• Your task:
Wherever a line of the listing holds the string "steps", copy that line.

• Source data:
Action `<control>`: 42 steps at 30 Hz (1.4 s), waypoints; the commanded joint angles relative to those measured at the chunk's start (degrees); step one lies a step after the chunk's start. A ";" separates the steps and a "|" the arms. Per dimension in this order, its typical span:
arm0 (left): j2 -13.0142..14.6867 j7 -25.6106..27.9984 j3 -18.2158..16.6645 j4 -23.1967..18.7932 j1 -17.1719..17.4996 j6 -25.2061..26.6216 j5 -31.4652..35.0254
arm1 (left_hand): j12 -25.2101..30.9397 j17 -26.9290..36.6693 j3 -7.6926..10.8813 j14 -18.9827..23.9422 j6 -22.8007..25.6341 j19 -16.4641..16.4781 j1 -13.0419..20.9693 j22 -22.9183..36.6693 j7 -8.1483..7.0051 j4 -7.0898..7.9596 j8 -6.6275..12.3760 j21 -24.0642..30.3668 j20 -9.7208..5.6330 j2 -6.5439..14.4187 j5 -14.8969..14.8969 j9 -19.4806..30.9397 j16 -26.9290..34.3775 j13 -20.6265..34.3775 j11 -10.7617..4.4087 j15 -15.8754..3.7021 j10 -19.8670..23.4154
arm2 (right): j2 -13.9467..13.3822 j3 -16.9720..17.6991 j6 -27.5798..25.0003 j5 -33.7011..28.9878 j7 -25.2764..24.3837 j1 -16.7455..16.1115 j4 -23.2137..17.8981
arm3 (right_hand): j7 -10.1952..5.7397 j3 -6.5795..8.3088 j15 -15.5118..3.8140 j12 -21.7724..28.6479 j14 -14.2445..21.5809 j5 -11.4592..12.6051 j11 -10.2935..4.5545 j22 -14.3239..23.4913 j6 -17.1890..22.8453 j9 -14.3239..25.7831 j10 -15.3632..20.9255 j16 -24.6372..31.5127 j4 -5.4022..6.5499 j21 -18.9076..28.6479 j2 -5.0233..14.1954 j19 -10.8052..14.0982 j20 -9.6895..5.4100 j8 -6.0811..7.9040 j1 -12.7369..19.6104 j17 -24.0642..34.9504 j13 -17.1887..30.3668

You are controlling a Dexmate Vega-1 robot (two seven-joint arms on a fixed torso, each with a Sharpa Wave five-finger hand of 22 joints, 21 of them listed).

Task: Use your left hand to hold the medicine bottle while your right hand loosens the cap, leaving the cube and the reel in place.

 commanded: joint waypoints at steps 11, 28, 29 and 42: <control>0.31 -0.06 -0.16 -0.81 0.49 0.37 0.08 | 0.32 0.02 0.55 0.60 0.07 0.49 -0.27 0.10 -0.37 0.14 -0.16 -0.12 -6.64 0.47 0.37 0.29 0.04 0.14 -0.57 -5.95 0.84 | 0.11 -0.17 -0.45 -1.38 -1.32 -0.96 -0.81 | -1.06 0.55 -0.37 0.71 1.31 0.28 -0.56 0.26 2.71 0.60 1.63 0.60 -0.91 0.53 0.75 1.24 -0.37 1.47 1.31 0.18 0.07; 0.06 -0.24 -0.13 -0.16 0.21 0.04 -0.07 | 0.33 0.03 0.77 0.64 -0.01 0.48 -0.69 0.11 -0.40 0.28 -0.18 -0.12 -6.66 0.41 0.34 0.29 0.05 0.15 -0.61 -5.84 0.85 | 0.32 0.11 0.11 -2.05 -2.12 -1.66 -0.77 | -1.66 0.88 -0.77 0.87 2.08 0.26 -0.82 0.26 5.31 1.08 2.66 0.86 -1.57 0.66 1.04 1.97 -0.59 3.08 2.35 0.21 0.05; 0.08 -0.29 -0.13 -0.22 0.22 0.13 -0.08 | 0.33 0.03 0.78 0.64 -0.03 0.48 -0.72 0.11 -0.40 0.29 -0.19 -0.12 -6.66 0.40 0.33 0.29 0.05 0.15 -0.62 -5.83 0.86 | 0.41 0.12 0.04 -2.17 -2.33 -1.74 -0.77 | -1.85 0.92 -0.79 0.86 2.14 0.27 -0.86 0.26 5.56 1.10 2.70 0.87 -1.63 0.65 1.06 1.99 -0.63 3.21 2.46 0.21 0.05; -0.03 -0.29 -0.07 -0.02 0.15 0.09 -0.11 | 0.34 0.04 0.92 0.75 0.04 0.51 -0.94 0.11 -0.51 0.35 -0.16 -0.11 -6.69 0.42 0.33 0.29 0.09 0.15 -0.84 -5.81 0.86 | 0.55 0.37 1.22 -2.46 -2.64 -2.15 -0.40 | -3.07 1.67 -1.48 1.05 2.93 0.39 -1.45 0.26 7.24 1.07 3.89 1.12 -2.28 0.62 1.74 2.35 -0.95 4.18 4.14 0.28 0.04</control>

• Written solution:
Action `<control>`: 42 steps at 30 Hz (1.4 s), waypoints; the commanded joint angles relative to those measured at the chunk's start (degrees); step one lies a step after the chunk's start. A ";" separates the steps and a "|" the arms. Per dimension in this order, its typical span:
 commanded: joint waypoints at steps 11, 28, 29 and 42: <control>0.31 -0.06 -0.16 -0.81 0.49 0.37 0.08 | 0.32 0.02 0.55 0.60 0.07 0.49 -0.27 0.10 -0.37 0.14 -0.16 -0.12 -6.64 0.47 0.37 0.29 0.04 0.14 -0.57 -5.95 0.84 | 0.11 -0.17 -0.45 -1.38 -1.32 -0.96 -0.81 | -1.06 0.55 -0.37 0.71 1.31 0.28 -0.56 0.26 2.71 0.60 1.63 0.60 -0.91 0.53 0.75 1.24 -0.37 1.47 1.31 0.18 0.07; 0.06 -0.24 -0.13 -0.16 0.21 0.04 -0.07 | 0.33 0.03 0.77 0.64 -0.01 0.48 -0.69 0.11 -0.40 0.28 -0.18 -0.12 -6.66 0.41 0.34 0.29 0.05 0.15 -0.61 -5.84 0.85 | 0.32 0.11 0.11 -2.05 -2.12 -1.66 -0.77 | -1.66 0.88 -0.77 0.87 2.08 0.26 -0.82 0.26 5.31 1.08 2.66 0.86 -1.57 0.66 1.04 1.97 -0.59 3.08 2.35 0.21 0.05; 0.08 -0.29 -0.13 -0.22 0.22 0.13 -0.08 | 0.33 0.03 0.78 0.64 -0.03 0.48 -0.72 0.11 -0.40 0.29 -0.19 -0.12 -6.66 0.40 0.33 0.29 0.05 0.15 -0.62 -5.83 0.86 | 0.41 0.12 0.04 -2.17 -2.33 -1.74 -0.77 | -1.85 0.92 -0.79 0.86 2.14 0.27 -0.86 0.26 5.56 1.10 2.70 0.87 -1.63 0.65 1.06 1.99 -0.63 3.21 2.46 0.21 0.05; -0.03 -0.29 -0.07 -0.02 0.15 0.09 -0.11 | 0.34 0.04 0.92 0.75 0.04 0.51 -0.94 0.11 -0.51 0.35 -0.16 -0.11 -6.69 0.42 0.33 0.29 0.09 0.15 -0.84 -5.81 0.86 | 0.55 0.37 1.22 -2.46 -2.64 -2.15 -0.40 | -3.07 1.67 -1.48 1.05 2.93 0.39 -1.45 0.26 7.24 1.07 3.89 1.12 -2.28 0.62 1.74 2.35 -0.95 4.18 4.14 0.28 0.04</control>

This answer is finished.